Nel corso degli ultimi cinquanta anni ne abbiamo sentite e conosciute diverse. Parole dal significato misterioso ed ambiguo, che si prestano a varie interpretazioni a seconda della cultura e della fantasia di chi le usa e le ascolta. Termini quali il tedesco Weltanshauung o la Obsolescenza di gran moda nei primi anni settanta, abusate per qualche anno e poi abbandonate e dimenticate dai più. In questi ultimi anni molte parole di origine latina sono state riscoperte e riadattate dalla colta letteratura scientifica anglosassone e noi, in Italia, le abbiamo recepite ed accettate con rispetto ed ammirazione, senza ben coglierne il reale significato e nemmeno l’antico, che dovrebbe culturalmente appartenerci. Così sentiamo molti personaggi che, parlando in italiano, fanno riferimento ai “MIDIA” alle strutture “AGIAIL” ed altre amenità del genere. Ora è di moda la Resilience, per noi italiani Resilienza, dal latino resiliens.

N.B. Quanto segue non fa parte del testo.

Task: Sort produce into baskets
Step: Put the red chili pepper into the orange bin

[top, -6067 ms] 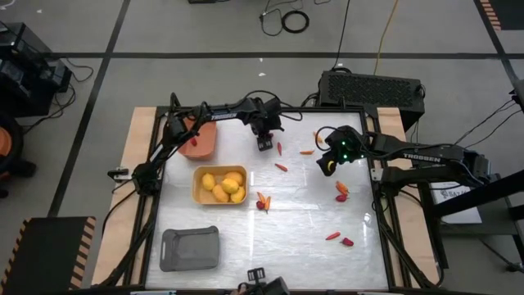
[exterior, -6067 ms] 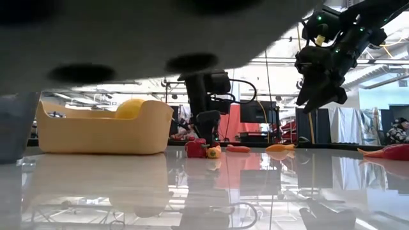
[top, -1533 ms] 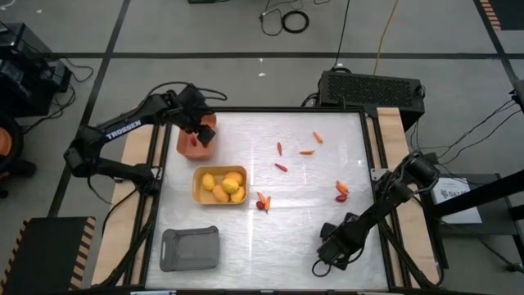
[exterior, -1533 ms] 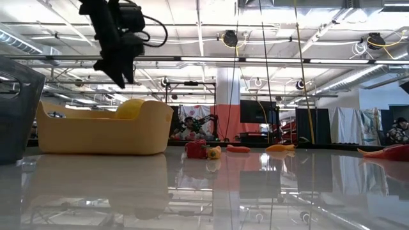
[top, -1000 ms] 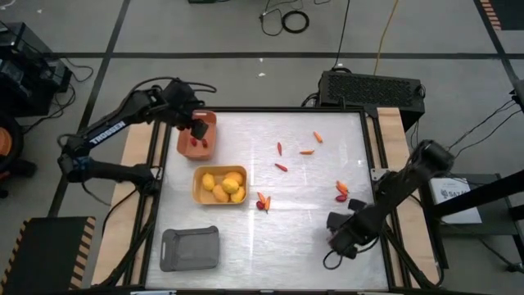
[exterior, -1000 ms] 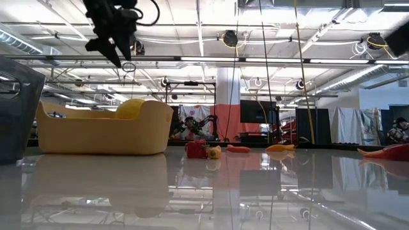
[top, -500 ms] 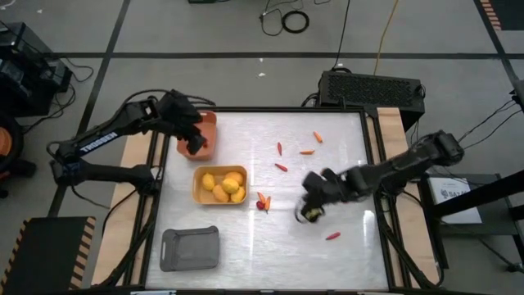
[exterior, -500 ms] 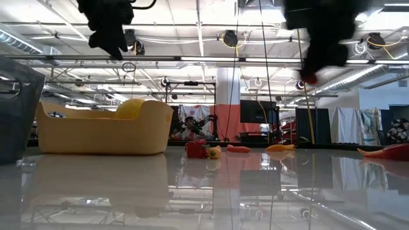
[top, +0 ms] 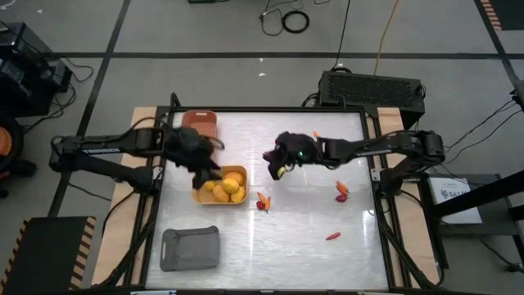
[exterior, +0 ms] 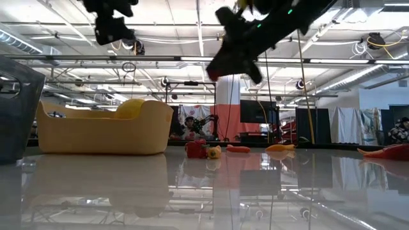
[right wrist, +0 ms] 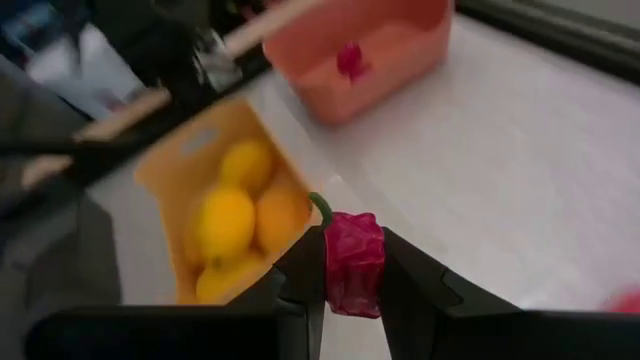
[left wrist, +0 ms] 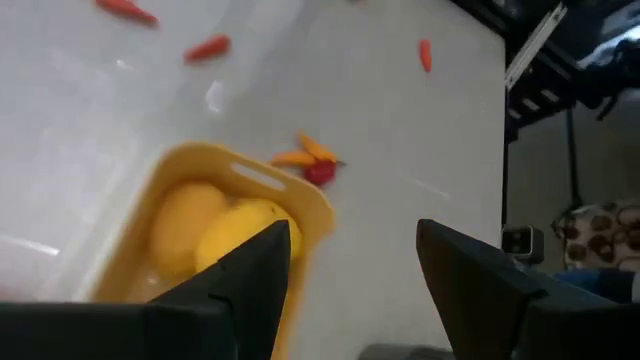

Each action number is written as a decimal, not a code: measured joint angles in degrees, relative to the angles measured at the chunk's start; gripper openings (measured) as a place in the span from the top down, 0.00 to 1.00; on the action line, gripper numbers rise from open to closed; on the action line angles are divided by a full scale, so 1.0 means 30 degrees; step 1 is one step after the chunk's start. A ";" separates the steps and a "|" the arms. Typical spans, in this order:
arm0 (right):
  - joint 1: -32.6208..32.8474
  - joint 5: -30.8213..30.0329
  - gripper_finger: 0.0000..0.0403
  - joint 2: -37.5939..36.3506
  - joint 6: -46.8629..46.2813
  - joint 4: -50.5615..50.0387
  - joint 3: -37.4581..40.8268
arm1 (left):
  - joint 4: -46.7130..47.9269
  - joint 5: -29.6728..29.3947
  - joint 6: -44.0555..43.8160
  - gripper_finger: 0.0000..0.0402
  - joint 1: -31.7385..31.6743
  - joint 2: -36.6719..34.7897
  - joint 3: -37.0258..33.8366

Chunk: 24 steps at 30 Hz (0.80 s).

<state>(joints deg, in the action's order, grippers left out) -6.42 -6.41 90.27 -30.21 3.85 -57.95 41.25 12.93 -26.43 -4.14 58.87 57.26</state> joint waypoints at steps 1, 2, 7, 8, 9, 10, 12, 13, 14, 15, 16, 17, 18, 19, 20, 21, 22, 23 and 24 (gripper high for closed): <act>-0.0353 0.0379 0.83 0.0436 0.0169 0.0986 -0.0019 | -0.0018 -0.0573 -0.0540 0.44 0.0742 0.0007 -0.0056; -0.0684 0.0679 0.83 0.0875 0.0295 0.1740 -0.0093 | -0.0066 -0.1260 -0.1100 0.44 0.1453 0.0007 -0.0108; -0.1875 0.1390 0.83 0.3546 0.0645 0.3371 -0.1894 | -0.0057 -0.4488 -0.4319 0.44 0.4845 0.0007 -0.0155; -0.2039 0.1864 0.83 0.4141 0.0889 0.3435 -0.2561 | -0.0064 -0.5106 -0.5048 0.44 0.5462 0.0027 -0.0155; -0.2176 0.2293 0.83 0.4775 0.1173 0.3514 -0.3252 | -0.0064 -0.5749 -0.5777 0.44 0.6035 0.0088 -0.0155; -0.2269 0.2666 0.83 0.5442 0.1446 0.3507 -0.3983 | -0.0045 -0.6394 -0.6466 0.44 0.6602 0.0128 -0.0157; -0.2353 0.3207 0.83 0.6748 0.1936 0.3504 -0.5563 | 0.0056 -0.7832 -0.7851 0.44 0.7732 0.0164 -0.0163; -0.2353 0.3242 0.83 0.7412 0.2081 0.3500 -0.6385 | 0.0003 -0.8562 -0.8524 0.44 0.8238 0.0228 -0.0163; -0.2359 0.3265 0.83 0.8038 0.2192 0.3470 -0.7164 | -0.0040 -0.9316 -0.9229 0.44 0.8739 0.0325 -0.0163; -0.2360 0.3269 0.83 0.8670 0.2320 0.3429 -0.7985 | -0.0017 -0.9943 -0.9971 0.44 0.9245 0.0448 -0.0163; -0.2353 0.3271 0.83 0.9348 0.2443 0.3438 -0.8830 | 0.0000 -1.0522 -1.0671 0.44 0.9760 0.0605 -0.0163; -0.2353 0.3268 0.83 0.9936 0.2498 0.3464 -0.9655 | -0.0062 -1.1062 -1.1316 0.44 1.0216 0.0787 -0.0163; -0.2353 0.3271 0.83 1.0550 0.2520 0.3439 -1.0429 | -0.0161 -1.1527 -1.1957 0.44 1.0672 0.0983 -0.0163; -0.2353 0.3264 0.83 1.1174 0.2521 0.3435 -1.1236 | -0.0196 -1.1953 -1.2623 0.44 1.1136 0.1231 -0.0163; -0.2353 0.3260 0.83 1.1771 0.2584 0.3448 -1.1961 | -0.0177 -1.2296 -1.3245 0.44 1.1549 0.1499 -0.0163; -0.2367 0.3257 0.83 1.2361 0.2751 0.3434 -1.2675 | -0.0187 -1.2587 -1.3841 0.44 1.1952 0.1804 -0.0163; -0.2375 0.3264 0.83 1.2936 0.2916 0.3385 -1.3397 | -0.0318 -1.2872 -1.4316 0.44 1.2258 0.2110 -0.0163; -0.2383 0.3263 0.83 1.3505 0.3017 0.3358 -1.4029 | -0.0573 -1.3081 -1.4665 0.44 1.2525 0.2412 -0.0163; -0.2400 0.3259 0.83 1.3983 0.3060 0.3345 -1.4609 | -0.0932 -1.3252 -1.4980 0.44 1.2750 0.2719 -0.0163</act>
<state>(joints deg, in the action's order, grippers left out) -13.62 3.36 132.22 -21.04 13.88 -101.78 38.46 -26.83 -71.37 34.11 67.03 56.77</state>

Cosa si intende per resilienza? Consultiamo i vari dizionari e ci accorgeremo che, aldilà del linguaggio scientifico, il termine ha acquisito nel tempo varie accezioni, a seconda del contesto in cui viene utilizzato, sempre più ambigue e lontane da quella originale, che si riferisce alla capacità di non subire deformazioni permanenti a seguito di una sollecitazione esterna. Per non cadere in equivoci ed imprecisioni rimando all’interessante testo della Treccani:

Resilienza, una parola alla moda | Treccani, il portale del sapere

Nel contesto di improcrastinabile transizione ecologica, tecnologica e, auspicabilmente, metodologica di cui si continua a parlare, la resilienza che tutti auspicano ed invocano a quale “condizione iniziale” del nostro percorso evolutivo, sociale e tecnologico, ci dovrebbe riportare? Qualcuno lo può e lo vuole chiarire?